BEGIN Extracted records
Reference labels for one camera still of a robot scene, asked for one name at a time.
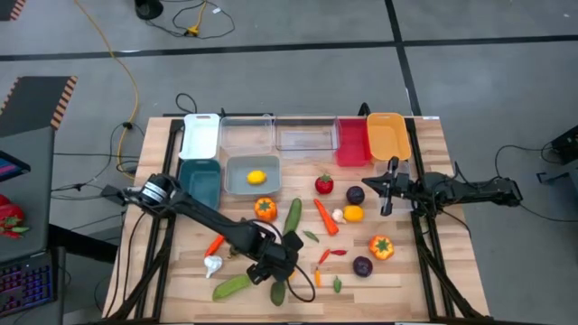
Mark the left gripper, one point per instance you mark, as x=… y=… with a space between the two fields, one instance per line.
x=277 y=262

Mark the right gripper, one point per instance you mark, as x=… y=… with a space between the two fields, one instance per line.
x=398 y=186

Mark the green avocado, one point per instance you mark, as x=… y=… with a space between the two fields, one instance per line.
x=277 y=294

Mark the yellow lemon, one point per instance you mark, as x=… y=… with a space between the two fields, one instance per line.
x=353 y=213
x=256 y=177

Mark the thin green chili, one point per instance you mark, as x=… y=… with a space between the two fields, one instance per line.
x=311 y=236

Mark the green cucumber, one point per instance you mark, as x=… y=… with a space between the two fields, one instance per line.
x=293 y=216

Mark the orange mini pepper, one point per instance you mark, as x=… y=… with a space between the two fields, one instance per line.
x=318 y=277

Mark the small red-orange chili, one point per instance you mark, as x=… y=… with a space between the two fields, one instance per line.
x=323 y=257

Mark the orange tomato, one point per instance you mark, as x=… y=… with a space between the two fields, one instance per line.
x=265 y=210

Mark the white garlic bulb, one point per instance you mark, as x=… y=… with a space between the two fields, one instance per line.
x=338 y=215

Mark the red tomato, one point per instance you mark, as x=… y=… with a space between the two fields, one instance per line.
x=324 y=185

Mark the large orange carrot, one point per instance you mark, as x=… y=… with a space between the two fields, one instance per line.
x=326 y=217

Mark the dark red chili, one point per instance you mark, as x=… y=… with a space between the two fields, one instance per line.
x=339 y=252

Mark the short green pepper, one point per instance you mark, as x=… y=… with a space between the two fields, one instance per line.
x=337 y=284

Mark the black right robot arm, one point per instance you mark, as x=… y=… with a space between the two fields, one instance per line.
x=474 y=192

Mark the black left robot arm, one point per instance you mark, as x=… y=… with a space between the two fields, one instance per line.
x=212 y=219

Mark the small frosted plastic bin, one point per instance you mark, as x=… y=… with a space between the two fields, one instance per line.
x=405 y=168

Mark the red plastic bin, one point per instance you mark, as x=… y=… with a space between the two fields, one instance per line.
x=352 y=144

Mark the orange plastic basket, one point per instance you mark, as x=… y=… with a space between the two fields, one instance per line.
x=388 y=135

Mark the green pea pod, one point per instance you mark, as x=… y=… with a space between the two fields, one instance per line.
x=230 y=287

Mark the white garlic with stem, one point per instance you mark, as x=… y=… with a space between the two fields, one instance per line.
x=212 y=264

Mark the orange bell pepper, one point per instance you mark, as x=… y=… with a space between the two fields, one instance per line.
x=381 y=248

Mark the black table clamp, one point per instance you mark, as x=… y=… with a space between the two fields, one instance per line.
x=364 y=110

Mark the grey plastic basket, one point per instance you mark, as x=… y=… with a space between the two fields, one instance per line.
x=239 y=180

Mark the wide clear plastic bin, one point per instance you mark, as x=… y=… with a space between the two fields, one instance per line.
x=307 y=133

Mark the teal plastic basket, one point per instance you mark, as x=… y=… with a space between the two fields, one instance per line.
x=201 y=180

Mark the white plastic basket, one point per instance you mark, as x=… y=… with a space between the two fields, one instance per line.
x=198 y=135

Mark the black power adapter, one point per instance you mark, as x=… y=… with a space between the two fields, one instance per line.
x=113 y=194

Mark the black floor box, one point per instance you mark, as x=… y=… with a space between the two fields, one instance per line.
x=566 y=144

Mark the yellow extension plug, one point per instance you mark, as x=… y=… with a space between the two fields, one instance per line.
x=192 y=30

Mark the backlit laptop keyboard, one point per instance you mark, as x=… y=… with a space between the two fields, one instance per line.
x=25 y=284

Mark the grey side desk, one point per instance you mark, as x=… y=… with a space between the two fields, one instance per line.
x=31 y=189

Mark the red toy peppers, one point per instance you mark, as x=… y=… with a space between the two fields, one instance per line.
x=10 y=216

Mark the black round stand base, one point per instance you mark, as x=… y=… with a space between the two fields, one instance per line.
x=149 y=9

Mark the small tilted screen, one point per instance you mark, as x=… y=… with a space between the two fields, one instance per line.
x=11 y=166

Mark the black hazard-striped floor mat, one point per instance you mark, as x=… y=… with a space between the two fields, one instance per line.
x=6 y=9
x=31 y=104

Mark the black aluminium table frame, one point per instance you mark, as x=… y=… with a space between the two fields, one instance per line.
x=433 y=271
x=158 y=271

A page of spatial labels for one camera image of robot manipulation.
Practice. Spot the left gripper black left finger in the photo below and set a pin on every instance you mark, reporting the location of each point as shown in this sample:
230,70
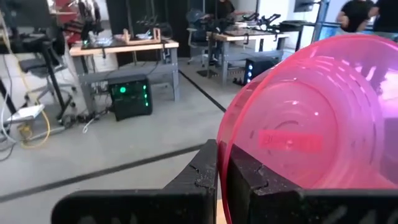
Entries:
186,205

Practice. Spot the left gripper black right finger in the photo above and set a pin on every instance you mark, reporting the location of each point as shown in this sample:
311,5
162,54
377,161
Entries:
264,205

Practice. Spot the small pink translucent bowl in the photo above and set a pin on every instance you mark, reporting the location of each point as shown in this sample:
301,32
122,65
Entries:
311,109

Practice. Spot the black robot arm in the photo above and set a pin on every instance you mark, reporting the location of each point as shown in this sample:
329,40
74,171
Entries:
264,20

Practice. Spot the black computer with green lights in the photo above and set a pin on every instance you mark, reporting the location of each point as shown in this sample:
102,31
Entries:
130,99

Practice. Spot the black computer with blue lights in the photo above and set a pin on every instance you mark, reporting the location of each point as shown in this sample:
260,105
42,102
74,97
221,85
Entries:
258,68

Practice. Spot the wood-topped grey workbench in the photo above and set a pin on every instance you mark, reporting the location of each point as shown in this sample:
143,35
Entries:
124,48
236,36

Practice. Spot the grey mesh office chair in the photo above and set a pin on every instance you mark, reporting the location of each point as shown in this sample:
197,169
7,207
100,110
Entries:
196,34

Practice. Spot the small wooden rack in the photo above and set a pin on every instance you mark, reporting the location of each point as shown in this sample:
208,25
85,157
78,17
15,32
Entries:
154,35

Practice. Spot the black side table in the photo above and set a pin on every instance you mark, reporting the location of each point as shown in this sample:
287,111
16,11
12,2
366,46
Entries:
292,26

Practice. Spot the white flat box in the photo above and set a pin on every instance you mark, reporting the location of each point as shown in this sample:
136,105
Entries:
25,113

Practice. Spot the person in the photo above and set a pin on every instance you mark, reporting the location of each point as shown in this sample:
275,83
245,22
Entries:
225,7
356,15
387,15

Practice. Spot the black office chair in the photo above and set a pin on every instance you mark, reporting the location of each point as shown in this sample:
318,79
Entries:
34,63

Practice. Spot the grey metal post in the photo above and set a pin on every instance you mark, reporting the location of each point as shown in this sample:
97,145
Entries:
318,21

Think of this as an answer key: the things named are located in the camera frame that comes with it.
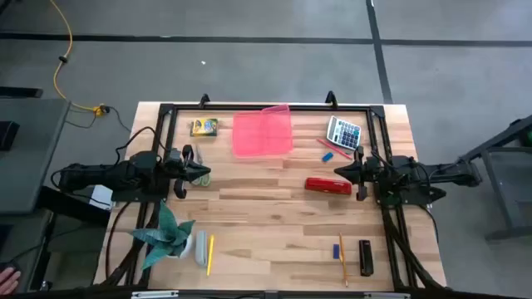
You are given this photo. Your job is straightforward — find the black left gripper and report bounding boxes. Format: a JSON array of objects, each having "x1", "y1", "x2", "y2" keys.
[{"x1": 164, "y1": 144, "x2": 212, "y2": 200}]

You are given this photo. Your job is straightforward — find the white box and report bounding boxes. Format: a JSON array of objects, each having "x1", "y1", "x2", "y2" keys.
[{"x1": 89, "y1": 184, "x2": 114, "y2": 211}]

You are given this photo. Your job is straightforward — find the white plant pot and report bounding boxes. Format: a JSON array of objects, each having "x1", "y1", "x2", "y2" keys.
[{"x1": 165, "y1": 232, "x2": 195, "y2": 259}]

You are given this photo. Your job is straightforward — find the grey metal cart frame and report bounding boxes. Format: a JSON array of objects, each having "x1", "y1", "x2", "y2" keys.
[{"x1": 458, "y1": 114, "x2": 532, "y2": 242}]

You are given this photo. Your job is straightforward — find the black stapler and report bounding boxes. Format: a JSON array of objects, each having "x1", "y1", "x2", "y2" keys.
[{"x1": 358, "y1": 239, "x2": 375, "y2": 277}]

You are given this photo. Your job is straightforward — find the transparent pink pencil case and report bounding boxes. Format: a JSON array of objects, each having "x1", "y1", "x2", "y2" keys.
[{"x1": 231, "y1": 103, "x2": 294, "y2": 159}]

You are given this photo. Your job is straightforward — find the orange pencil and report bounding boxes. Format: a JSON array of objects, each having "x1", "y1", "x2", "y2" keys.
[{"x1": 338, "y1": 232, "x2": 349, "y2": 288}]

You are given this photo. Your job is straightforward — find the green artificial plant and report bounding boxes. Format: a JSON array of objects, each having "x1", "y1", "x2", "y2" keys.
[{"x1": 131, "y1": 200, "x2": 196, "y2": 271}]

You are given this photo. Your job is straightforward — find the red stapler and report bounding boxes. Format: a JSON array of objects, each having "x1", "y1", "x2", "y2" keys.
[{"x1": 304, "y1": 177, "x2": 353, "y2": 196}]

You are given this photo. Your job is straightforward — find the yellow pencil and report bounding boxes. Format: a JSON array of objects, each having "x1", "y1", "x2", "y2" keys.
[{"x1": 206, "y1": 233, "x2": 215, "y2": 277}]

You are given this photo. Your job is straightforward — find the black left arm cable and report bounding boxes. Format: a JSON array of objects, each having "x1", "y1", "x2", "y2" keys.
[{"x1": 114, "y1": 125, "x2": 170, "y2": 167}]

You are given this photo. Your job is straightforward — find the silver metal bracket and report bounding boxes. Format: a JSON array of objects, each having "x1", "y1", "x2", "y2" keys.
[
  {"x1": 131, "y1": 290, "x2": 180, "y2": 299},
  {"x1": 363, "y1": 292, "x2": 411, "y2": 299}
]

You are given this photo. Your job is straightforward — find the black aluminium table frame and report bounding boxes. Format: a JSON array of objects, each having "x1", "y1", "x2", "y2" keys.
[{"x1": 95, "y1": 101, "x2": 448, "y2": 292}]

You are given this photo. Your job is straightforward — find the person's hand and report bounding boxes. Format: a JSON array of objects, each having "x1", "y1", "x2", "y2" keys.
[{"x1": 0, "y1": 267, "x2": 22, "y2": 296}]

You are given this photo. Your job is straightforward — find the silver desk calculator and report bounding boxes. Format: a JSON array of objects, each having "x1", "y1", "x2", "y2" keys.
[{"x1": 326, "y1": 115, "x2": 362, "y2": 151}]

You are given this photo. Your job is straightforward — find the yellow extension cable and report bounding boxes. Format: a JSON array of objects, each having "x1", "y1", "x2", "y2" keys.
[{"x1": 49, "y1": 0, "x2": 110, "y2": 117}]

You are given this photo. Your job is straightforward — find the black device on side table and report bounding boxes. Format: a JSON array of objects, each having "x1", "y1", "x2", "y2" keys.
[{"x1": 0, "y1": 120, "x2": 21, "y2": 151}]

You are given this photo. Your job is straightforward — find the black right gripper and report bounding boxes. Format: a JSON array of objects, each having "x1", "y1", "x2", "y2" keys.
[{"x1": 334, "y1": 145, "x2": 377, "y2": 203}]

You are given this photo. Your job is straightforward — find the yellow green crayon box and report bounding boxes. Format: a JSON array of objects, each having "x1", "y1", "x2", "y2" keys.
[{"x1": 190, "y1": 118, "x2": 219, "y2": 137}]

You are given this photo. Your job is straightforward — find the black flat bar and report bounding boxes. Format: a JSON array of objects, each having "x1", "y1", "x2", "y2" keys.
[{"x1": 0, "y1": 86, "x2": 44, "y2": 100}]

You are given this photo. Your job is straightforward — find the grey side table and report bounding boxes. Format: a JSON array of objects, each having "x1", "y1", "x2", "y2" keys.
[{"x1": 0, "y1": 97, "x2": 71, "y2": 213}]

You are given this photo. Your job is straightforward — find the light grey stapler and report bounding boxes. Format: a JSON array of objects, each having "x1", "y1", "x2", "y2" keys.
[{"x1": 194, "y1": 230, "x2": 209, "y2": 267}]

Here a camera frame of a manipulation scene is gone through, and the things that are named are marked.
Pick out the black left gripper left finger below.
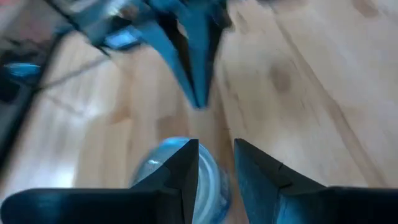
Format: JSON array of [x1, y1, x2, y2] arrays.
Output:
[[0, 138, 200, 224]]

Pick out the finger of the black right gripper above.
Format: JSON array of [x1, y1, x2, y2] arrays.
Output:
[[183, 6, 229, 108], [136, 21, 201, 109]]

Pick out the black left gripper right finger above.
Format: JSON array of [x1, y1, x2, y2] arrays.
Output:
[[233, 138, 398, 224]]

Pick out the teal label tin can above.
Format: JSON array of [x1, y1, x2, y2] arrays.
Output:
[[104, 29, 140, 51]]

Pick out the blue label tuna can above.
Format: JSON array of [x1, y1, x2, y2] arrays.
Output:
[[129, 136, 233, 224]]

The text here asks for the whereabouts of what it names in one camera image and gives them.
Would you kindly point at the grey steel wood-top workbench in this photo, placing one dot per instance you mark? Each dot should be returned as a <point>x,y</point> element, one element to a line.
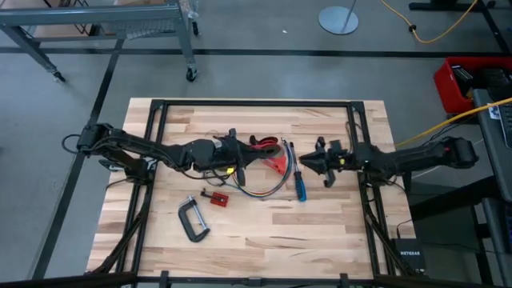
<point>100,16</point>

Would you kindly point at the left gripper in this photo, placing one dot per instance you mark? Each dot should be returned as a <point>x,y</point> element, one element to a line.
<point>234,154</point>

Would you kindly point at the black desk foot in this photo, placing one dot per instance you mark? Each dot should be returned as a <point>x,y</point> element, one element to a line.
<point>440,6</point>

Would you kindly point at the small black driver tool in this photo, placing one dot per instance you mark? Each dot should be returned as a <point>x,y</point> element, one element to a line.
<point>206,194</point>

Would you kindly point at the red plastic bin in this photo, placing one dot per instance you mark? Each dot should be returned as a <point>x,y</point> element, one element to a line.
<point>444,88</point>

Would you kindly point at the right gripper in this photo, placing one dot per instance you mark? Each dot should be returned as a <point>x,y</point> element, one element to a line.
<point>340,160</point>

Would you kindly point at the black Netgear switch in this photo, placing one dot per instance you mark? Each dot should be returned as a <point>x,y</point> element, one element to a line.
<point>410,254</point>

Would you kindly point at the red tape dispenser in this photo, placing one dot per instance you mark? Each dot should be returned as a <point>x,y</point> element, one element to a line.
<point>276,165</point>

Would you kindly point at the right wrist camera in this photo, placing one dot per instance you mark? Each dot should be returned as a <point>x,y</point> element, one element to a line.
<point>336,146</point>

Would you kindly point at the small red circuit board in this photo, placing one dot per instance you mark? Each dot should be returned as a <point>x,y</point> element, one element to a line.
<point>220,199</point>

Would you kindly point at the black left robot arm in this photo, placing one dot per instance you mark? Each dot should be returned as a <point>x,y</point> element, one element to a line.
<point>180,154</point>

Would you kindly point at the grey desk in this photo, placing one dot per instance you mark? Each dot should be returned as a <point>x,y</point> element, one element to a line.
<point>490,160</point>

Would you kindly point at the white paper label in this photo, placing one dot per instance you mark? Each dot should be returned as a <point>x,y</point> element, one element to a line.
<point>494,112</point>

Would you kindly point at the black aluminium table frame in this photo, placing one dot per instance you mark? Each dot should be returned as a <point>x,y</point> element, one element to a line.
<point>256,103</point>

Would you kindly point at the black C-clamp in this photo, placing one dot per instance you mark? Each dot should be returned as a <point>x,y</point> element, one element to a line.
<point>182,218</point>

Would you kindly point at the dark keyboard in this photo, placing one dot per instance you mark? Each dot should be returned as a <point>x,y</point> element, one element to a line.
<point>507,126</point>

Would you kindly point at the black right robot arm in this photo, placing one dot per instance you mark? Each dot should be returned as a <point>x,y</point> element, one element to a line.
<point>420,156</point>

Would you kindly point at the black device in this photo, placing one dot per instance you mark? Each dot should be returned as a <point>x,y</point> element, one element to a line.
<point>496,82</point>
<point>463,80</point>

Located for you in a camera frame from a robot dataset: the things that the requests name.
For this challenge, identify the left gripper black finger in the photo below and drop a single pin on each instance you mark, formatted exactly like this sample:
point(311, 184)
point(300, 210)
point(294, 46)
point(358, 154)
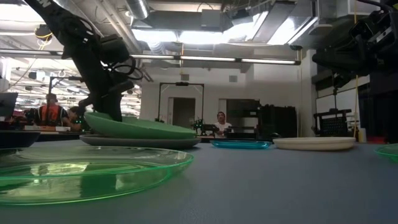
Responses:
point(112, 107)
point(87, 103)

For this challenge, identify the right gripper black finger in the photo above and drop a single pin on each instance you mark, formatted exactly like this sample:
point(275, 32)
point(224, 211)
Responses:
point(342, 62)
point(341, 80)

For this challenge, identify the opaque green plastic plate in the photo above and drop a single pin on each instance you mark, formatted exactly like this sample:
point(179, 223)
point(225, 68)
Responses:
point(140, 129)

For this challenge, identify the cream plastic plate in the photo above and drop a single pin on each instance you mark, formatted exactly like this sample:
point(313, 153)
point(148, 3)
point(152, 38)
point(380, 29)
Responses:
point(314, 144)

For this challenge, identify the dark plastic plate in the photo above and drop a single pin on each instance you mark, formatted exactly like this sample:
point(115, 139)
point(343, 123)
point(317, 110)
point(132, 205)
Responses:
point(18, 139)

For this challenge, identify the cracked clear green plastic plate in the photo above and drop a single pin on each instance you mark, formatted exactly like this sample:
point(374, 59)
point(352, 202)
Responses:
point(388, 152)

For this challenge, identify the clear blue plastic plate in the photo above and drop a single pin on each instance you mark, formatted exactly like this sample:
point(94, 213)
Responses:
point(239, 144)

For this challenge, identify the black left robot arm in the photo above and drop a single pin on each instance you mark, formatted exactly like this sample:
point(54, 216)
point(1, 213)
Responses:
point(53, 18)

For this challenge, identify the black background robot arm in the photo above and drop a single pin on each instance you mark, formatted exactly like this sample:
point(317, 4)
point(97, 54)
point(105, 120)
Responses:
point(203, 127)

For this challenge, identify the person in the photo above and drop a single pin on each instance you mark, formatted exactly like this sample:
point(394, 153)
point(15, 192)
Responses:
point(74, 116)
point(222, 126)
point(51, 113)

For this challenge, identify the black stand pole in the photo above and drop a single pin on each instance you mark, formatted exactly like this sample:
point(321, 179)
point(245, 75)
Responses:
point(335, 99)

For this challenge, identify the black perforated cart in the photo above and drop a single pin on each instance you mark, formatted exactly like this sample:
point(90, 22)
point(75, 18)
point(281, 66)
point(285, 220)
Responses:
point(334, 124)

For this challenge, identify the grey plastic plate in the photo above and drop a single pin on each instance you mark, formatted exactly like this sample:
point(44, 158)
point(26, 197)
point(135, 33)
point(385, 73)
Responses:
point(140, 143)

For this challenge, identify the pale yellow cylinder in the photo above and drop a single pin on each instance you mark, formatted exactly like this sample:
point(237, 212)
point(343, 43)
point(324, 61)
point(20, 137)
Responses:
point(362, 135)

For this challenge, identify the red box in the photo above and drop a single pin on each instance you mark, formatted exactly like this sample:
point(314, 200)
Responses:
point(376, 140)

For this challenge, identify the black cabinet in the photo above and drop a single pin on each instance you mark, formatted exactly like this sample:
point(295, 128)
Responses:
point(276, 121)

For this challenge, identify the dark computer monitor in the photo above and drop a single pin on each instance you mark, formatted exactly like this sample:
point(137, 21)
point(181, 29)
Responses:
point(7, 104)

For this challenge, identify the black dome object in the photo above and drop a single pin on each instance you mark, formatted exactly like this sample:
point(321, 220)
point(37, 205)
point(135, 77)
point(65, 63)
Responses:
point(275, 135)

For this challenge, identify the long ceiling tube light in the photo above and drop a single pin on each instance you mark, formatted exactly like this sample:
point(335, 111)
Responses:
point(202, 58)

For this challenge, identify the dark shelving unit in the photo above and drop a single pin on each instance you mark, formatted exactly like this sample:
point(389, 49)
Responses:
point(241, 118)

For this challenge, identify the grey ceiling ventilation box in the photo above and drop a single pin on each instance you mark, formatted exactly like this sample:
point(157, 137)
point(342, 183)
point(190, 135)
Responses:
point(211, 20)

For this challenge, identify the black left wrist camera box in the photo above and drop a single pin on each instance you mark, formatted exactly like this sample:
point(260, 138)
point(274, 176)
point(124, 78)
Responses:
point(115, 48)

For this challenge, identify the black metal frame rig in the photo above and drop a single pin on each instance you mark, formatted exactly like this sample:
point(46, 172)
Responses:
point(49, 96)
point(182, 84)

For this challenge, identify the grey wall vent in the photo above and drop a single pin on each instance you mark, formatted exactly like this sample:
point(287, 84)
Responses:
point(185, 77)
point(233, 78)

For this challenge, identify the round silver air duct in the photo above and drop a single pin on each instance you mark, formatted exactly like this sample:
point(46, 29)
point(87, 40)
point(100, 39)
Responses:
point(138, 7)

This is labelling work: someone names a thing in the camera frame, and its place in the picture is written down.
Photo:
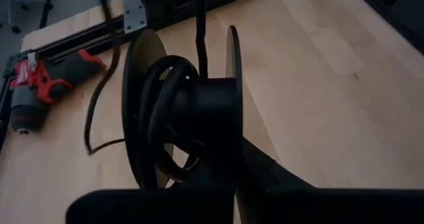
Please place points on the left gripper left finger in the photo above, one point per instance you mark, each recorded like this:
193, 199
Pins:
149, 207

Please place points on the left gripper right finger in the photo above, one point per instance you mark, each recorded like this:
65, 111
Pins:
298, 205

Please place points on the grey metal mounting plate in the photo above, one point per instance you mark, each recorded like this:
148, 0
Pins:
135, 17

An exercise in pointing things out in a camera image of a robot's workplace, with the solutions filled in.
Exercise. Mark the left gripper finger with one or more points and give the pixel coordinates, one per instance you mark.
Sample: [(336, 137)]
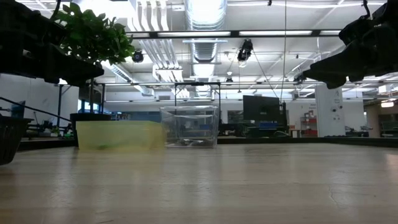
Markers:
END Extracted records
### Work required
I'd like the number of lines in the listing above that contain the string "named", and only the number.

### Expected output
2